TASK DESCRIPTION ▸ Once you find the line with "Whatever this document" in the data below, transcribe exactly each line from there to the line with "[mask] outline figurine", inclusive, and nothing else. Drop the pictures.

[Records from a dataset]
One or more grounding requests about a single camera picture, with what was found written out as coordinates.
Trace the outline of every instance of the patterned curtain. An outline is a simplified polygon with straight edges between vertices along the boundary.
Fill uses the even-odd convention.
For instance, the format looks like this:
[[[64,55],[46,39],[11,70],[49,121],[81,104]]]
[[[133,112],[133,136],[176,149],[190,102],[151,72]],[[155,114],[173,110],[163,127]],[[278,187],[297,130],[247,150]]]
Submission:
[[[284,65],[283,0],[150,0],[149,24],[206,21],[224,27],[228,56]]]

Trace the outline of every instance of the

...

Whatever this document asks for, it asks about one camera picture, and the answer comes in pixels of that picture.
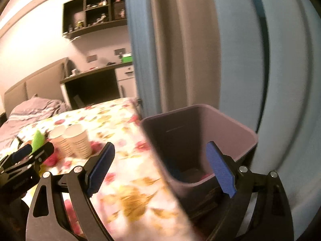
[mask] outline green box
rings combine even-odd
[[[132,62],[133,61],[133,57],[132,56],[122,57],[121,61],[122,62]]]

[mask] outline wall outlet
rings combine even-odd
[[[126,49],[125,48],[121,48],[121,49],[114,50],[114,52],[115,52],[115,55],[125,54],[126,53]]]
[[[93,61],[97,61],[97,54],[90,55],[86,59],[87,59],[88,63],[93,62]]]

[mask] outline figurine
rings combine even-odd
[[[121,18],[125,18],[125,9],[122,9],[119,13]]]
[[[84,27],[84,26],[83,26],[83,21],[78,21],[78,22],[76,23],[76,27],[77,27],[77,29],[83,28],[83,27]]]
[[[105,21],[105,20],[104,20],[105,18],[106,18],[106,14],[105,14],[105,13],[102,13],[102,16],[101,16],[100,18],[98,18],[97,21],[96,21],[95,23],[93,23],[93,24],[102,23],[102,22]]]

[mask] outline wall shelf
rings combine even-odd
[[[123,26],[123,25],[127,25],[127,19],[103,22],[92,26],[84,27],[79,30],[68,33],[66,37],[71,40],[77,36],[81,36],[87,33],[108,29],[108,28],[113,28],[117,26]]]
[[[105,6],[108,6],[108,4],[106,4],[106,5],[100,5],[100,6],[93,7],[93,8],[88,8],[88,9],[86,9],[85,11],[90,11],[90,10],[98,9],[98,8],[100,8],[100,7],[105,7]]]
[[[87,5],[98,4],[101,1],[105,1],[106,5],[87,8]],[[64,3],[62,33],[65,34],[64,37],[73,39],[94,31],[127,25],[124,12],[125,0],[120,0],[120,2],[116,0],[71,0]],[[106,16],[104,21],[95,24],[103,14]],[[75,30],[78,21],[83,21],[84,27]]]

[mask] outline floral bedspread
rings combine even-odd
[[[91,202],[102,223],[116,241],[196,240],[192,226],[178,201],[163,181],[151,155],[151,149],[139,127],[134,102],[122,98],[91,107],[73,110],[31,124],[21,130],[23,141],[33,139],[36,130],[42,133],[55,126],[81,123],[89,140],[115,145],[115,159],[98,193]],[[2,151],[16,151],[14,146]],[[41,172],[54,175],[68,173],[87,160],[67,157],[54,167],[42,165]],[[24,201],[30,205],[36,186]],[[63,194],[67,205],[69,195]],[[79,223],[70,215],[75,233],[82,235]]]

TASK RESULT ▸
Whatever this document asks for, it asks about one camera picture, and the answer comes in pixels of that picture.
[mask] outline green box
rings combine even-odd
[[[132,62],[133,61],[133,57],[132,56],[122,57],[121,61],[122,62]]]

[mask] outline wall outlet
rings combine even-odd
[[[126,49],[125,48],[121,48],[121,49],[114,50],[114,52],[115,52],[115,55],[125,54],[126,53]]]
[[[93,61],[97,61],[97,54],[90,55],[86,59],[87,59],[88,63],[93,62]]]

[mask] outline figurine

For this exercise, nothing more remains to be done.